----- Source records -----

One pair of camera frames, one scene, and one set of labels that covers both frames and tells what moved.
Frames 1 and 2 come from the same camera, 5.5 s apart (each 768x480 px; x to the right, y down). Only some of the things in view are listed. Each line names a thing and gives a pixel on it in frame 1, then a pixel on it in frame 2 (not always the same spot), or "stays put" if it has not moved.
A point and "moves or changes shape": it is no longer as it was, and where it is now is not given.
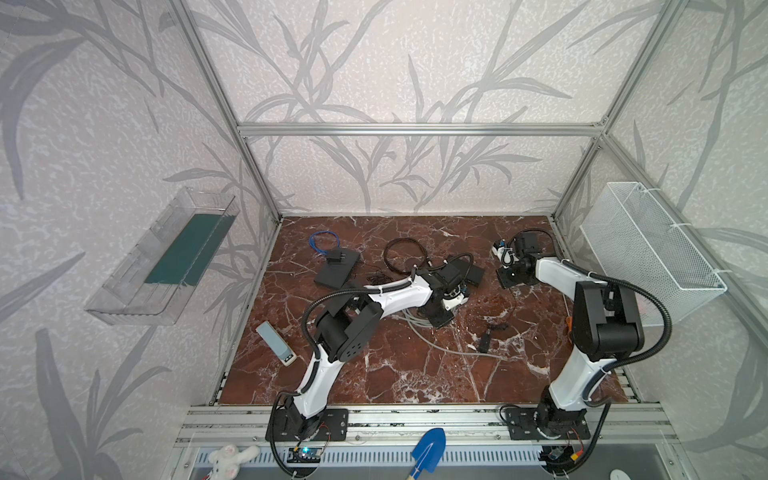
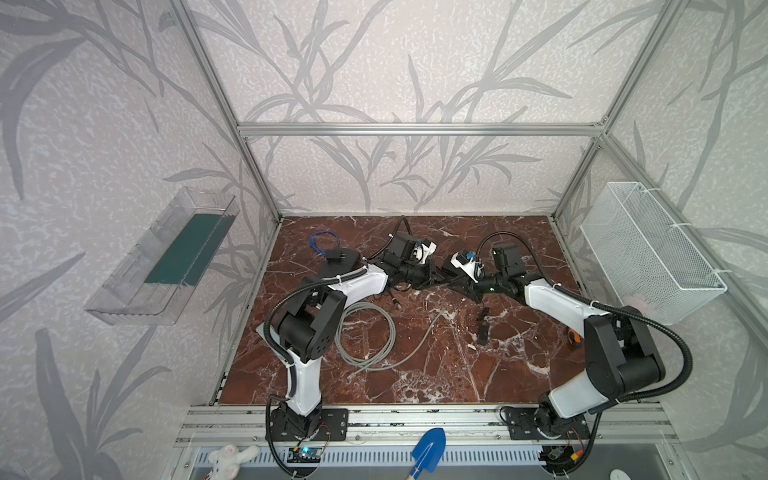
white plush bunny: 227,460 stays put
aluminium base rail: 247,425 stays put
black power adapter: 484,342 moves or changes shape
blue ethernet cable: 313,237 stays put
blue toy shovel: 428,452 stays put
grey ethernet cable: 413,318 moves or changes shape
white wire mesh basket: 635,239 stays put
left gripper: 459,280 to 420,274

-----

■ Work required ■
Exactly the lines from the one containing "blue toy shovel: 428,452 stays put" to the last line of the entries above must be duplicated, with both of those lines included and nothing more.

■ Response area ■
blue toy shovel: 428,452 stays put
grey ethernet cable: 413,318 moves or changes shape
white wire mesh basket: 635,239 stays put
left gripper: 459,280 to 420,274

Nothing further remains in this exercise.